Do you realize that the metaphor of the bride of Christ doesn’t refer to us as individuals but to us as a community of believers? Together, we are the bride of Christ. So it’s not just about each of us drawing close to God, although that is very important. What’s equally important is us helping one another to draw close to God…to be transformed in Christ.
So how can we do that? Perhaps we can start by meeting God in the depths of our beings. One way we can practice the presence of God in our lives is to:
1) Center ourselves in God’s presence: “New every morning is your love, dear Lord. Open my eyes to see how you are at work in the world.”
2) Desire to have God as the primary reality in your life: “Stir up in me the desire to be yours in all things today.”
3) Let Scripture become a place of transforming encounter with God. Read slowly, sink down into the text, listen to what God is saying to you in the passage. Reflect on how this Word might become incarnate in your life in the world. (Col 3:12). I was meditating on these verses over the past few weeks and at each word “compassion, kindness, humility, quiet strength, discipline, love..”, I let it sink in and reflected on how I have grown (or not grown) in compassion, kindness, humility, etc. I asked God to speak to me and I prayed that God would transform me (and all of us) in these areas of our lives.
4) Spend some time in stillness and silence before God (Psalm 46:10).

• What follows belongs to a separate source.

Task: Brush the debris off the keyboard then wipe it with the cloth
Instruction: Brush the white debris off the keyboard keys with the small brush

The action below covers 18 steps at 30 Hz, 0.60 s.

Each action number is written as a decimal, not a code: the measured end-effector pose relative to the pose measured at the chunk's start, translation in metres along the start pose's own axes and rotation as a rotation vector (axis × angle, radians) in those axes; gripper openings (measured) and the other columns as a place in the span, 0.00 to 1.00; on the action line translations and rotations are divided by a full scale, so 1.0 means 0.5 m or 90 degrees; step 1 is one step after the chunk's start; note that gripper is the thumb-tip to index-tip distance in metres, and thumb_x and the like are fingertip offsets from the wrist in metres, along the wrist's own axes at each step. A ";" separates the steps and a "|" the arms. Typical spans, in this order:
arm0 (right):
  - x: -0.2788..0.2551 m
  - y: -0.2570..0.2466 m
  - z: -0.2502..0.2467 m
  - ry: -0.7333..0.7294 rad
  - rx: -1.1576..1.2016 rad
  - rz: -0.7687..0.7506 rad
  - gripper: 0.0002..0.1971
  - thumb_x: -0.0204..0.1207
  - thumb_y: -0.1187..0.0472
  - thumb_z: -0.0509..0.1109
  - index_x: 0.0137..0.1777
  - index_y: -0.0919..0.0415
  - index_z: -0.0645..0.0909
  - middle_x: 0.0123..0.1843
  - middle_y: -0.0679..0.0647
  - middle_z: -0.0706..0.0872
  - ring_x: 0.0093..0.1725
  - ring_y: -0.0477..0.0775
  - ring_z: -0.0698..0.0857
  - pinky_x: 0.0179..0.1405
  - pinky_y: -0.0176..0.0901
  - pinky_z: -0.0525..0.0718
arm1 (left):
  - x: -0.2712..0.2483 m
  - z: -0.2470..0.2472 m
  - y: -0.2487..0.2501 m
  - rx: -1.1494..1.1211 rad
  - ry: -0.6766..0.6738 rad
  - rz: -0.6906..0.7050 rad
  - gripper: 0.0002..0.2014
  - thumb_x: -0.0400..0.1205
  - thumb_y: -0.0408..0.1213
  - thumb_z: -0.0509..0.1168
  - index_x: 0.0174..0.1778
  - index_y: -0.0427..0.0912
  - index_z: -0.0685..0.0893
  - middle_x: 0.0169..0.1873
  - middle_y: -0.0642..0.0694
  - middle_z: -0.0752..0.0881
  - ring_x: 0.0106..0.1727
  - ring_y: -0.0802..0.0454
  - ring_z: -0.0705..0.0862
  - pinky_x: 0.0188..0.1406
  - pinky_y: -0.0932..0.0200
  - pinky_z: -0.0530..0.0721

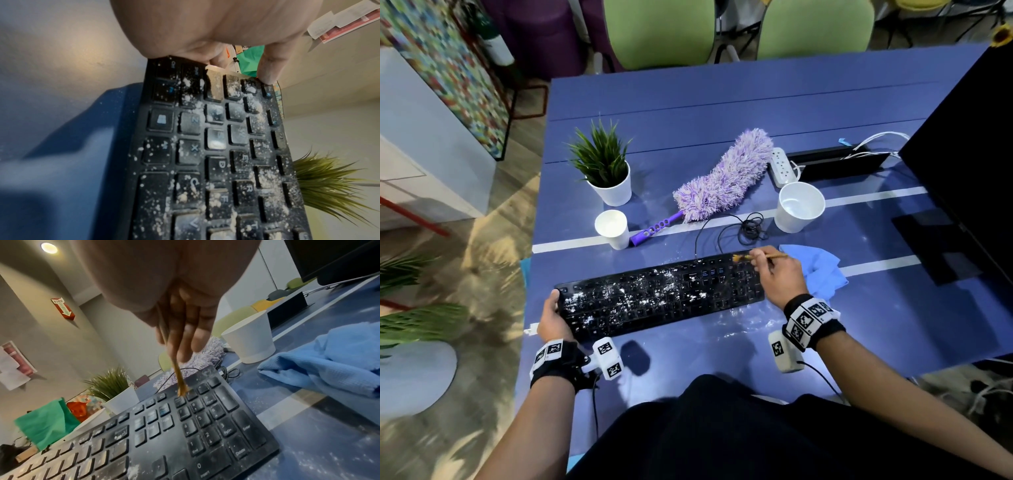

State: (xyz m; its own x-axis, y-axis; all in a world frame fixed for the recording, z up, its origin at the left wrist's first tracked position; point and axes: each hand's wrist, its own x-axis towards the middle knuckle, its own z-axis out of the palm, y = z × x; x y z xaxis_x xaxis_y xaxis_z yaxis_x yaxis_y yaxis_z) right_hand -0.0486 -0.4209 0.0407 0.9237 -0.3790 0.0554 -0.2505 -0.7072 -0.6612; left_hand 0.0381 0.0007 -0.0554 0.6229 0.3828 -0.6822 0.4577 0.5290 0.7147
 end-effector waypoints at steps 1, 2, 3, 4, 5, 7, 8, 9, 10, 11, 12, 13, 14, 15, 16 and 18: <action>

That’s when we discover God is at the core of our being and God is our true life. “Your new life, which is your real life—even though invisible to spectators—is with Christ in God. He is your life.” (Col 3:3)

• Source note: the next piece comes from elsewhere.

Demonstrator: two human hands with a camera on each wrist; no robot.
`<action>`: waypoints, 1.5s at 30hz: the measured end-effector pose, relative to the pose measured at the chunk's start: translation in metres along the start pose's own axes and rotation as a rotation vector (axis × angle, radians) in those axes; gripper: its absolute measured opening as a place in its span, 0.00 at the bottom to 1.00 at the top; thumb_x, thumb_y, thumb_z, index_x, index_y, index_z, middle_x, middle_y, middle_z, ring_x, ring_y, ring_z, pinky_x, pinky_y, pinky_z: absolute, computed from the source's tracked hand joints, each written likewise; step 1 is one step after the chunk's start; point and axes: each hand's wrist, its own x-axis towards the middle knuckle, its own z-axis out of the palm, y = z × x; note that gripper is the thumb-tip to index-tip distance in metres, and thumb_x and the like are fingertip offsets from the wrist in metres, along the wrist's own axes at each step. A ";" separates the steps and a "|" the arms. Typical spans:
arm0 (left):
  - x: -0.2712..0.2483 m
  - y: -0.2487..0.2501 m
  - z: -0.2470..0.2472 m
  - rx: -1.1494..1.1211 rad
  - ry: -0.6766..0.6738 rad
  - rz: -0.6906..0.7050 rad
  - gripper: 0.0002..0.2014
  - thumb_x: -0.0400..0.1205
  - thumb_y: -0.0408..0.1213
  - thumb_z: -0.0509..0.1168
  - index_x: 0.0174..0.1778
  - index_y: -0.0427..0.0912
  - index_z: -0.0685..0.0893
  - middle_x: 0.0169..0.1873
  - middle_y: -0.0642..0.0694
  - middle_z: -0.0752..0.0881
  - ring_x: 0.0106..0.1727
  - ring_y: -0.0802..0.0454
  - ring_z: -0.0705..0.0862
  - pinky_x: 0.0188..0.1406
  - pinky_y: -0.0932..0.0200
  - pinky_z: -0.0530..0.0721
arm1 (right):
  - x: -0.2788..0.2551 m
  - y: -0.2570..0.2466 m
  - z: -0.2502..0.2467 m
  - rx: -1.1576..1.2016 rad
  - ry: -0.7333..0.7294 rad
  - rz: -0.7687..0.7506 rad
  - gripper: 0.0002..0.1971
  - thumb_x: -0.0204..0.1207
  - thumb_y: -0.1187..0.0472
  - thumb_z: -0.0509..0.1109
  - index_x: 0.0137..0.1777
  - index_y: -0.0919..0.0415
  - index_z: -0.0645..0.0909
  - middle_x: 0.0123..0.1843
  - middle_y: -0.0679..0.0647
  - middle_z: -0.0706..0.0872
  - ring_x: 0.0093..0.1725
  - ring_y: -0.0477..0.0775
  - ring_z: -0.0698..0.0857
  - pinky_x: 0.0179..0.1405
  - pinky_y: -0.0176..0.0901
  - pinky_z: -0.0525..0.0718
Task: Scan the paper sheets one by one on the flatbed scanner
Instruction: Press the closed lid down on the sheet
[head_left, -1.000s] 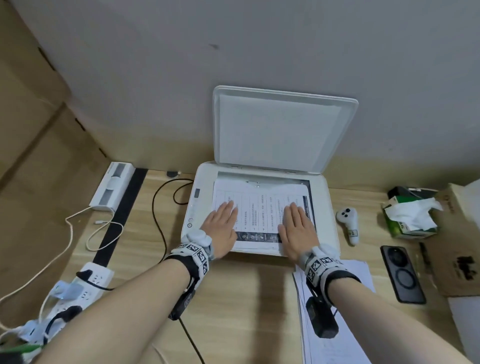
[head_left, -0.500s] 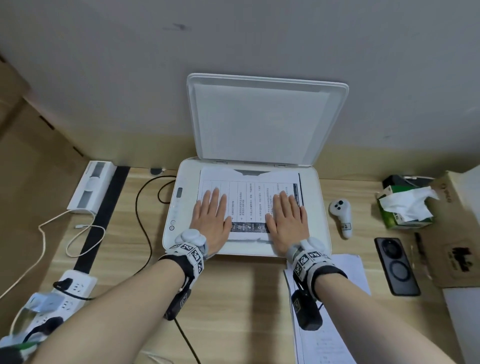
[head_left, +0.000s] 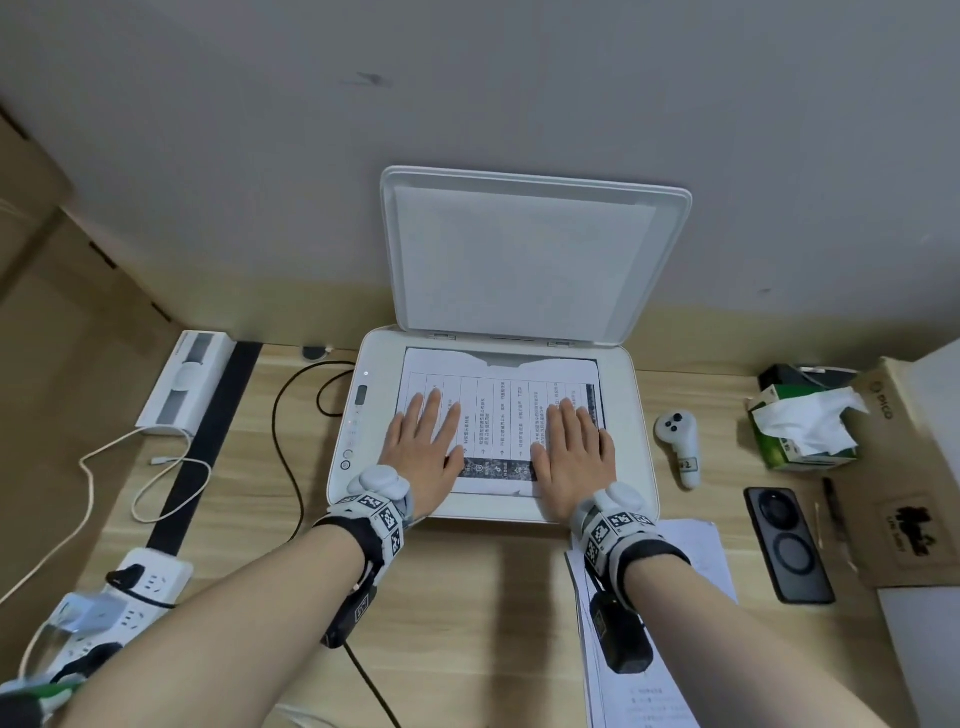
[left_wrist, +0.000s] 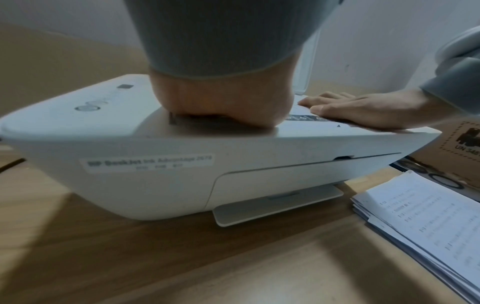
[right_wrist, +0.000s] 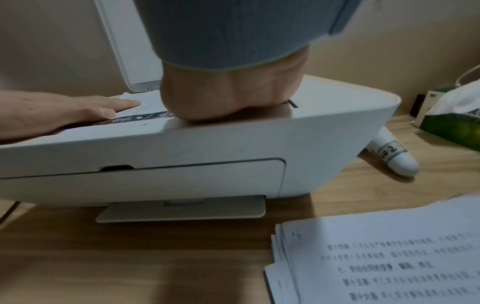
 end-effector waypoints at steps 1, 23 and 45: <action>0.000 -0.002 -0.003 0.007 -0.022 0.008 0.33 0.84 0.58 0.33 0.87 0.54 0.39 0.86 0.46 0.36 0.86 0.43 0.37 0.85 0.43 0.45 | 0.000 -0.001 -0.005 -0.017 -0.008 -0.005 0.34 0.83 0.42 0.38 0.88 0.54 0.49 0.90 0.51 0.50 0.87 0.57 0.50 0.83 0.58 0.55; 0.075 -0.046 -0.247 -0.808 0.323 -0.274 0.06 0.72 0.34 0.72 0.41 0.47 0.82 0.37 0.47 0.85 0.41 0.45 0.83 0.39 0.59 0.76 | 0.111 -0.063 -0.241 -0.107 0.350 -0.214 0.30 0.76 0.40 0.68 0.72 0.59 0.76 0.69 0.59 0.81 0.72 0.64 0.76 0.79 0.55 0.65; -0.044 -0.044 -0.079 -0.106 -0.246 0.249 0.47 0.81 0.64 0.62 0.87 0.43 0.46 0.87 0.43 0.42 0.87 0.45 0.43 0.85 0.50 0.47 | -0.021 -0.049 -0.072 -0.025 -0.203 -0.349 0.54 0.69 0.28 0.70 0.86 0.59 0.54 0.87 0.53 0.56 0.85 0.57 0.58 0.82 0.54 0.64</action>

Pray individually and in community.
As we set new intentions for this new year, I hope prayer will be one of your intentions. God doesn’t need us but God desires to be close to us. Will you open your heart and commit to spending time with God? It’s as simple as that. As a community, we are also wanting to create more time and space for prayer. If this is something you’re interested in, please come talk to me after service.
The other thing we want to focus on together this year is spiritual formation. This is something the pastoral team has been discussing about. We will be starting with the cg and ministry leaders first and then we hope to cascade this down to each one of us. We will be giving you more details in the coming weeks so please look out for it!
So how did the story end?
Well, the peasant girl realized she was taking the love of the princess for granted and decided to write her a letter every day. The love between them deepened as she began to see the wonderful perspectives the princess had about the world and the life they were going to have together. Inspired, transformed and emboldened by love, they came together and changed the world.
Now how will our story with Christ end?
I’m hoping it will be something like this:
“Christian spirituality is taking on the mind and heart of Christ as we recognize Christ as the deepest truth of our being. It is actualizing the Christ who is in us. It is becoming fully and deeply human. It is experiencing and responding to the world through the mind and heart of God as we align ourselves with God’s transformational agenda of making all things new in Christ. It is participating in the very life of God.” – David G. Benner
May we experience and respond to the world through the mind and heart of God today. May we align ourselves with God’s agenda of making all things new in Christ..beginning with us.